French R, Ahlquist P
Institute for Molecular Virology, University of Wisconsin-Madison 53706.
J Virol. 1988 Jul;62(7):2411-20. doi: 10.1128/JVI.62.7.2411-2420.1988.
Expression of brome mosaic virus (BMV) coat protein and internal genes of many other positive-strand RNA viruses requires initiation of subgenomic mRNA synthesis from specific internal sites on minus-strand genomic RNA templates. Biologically active viral cDNA clones were used to investigate the sequences controlling production of BMV subgenomic RNA in vivo. Suitable duplications directed production of specifically initiated, capped subgenomic RNAs from new sites in the BMV genome. Previously implicated promoter sequences extending 20 bases upstream (-20) and 16 bases downstream (+16) of the subgenomic RNA initiation site directed only low-level synthesis. Subgenomic RNA production at normal levels required sequences extending to at least -74 but not beyond -95. Loss of an (rA)18 tract immediately upstream of the -20 to +16 "core promoter" particularly inhibited subgenomic RNA synthesis. The -38 to -95 region required for normal initiation levels contains repeats of sequence elements in the core promoter, and duplications creating additional upstream copies of these repeats stimulated subgenomic RNA synthesis above wild-type levels. At least four different subgenomic RNAs can be produced from a single BMV RNA3 derivative. For all derivatives producing more than one subgenomic RNA, a gradient of accumulation progressively favoring smaller subgenomic RNAs was seen.

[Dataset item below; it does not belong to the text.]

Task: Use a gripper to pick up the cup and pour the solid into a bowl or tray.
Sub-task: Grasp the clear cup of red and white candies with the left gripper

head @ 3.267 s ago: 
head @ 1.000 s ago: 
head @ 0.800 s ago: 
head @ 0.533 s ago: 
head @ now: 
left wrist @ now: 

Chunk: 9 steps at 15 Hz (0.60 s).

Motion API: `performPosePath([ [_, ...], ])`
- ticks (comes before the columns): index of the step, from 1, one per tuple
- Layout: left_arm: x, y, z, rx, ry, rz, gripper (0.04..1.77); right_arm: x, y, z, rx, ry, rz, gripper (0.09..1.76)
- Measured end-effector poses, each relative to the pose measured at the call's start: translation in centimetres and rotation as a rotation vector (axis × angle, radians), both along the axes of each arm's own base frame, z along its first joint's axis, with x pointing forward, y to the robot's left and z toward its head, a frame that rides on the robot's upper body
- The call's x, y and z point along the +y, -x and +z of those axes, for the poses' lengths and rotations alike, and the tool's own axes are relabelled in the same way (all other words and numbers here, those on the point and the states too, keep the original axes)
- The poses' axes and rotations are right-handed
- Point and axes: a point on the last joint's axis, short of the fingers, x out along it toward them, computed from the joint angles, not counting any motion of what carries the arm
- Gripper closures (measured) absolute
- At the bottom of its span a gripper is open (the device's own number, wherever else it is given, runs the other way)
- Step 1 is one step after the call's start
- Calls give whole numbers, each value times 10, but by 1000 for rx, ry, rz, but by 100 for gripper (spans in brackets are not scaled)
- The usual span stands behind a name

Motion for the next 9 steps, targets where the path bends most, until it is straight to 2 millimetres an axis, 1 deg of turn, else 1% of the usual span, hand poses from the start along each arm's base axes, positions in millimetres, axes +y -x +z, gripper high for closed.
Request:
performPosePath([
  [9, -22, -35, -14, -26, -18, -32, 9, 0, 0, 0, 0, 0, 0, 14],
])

雀麦花叶病毒(BMV)外壳蛋白以及许多其他正链RNA病毒内部基因的表达,需要从负链基因组RNA模板上的特定内部位点起始亚基因组mRNA的合成。具有生物活性的病毒cDNA克隆被用于研究在体内控制BMV亚基因组RNA产生的序列。合适的重复序列可指导从BMV基因组新位点产生特异性起始的、带帽的亚基因组RNA。先前认为的位于亚基因组RNA起始位点上游20个碱基(-20)和下游16个碱基(+16)的启动子序列仅指导低水平合成。正常水平的亚基因组RNA产生需要延伸至至少-74但不超过-95的序列。在-20至+16“核心启动子”紧邻上游的(rA)18序列的缺失尤其抑制亚基因组RNA的合成。正常起始水平所需的-38至-95区域包含核心启动子中序列元件的重复,并且产生这些重复的额外上游拷贝的重复序列刺激亚基因组RNA合成超过野生型水平。从单个BMV RNA3衍生物中可产生至少四种不同的亚基因组RNA。对于所有产生不止一种亚基因组RNA的衍生物,观察到一种逐渐有利于较小亚基因组RNA积累的梯度。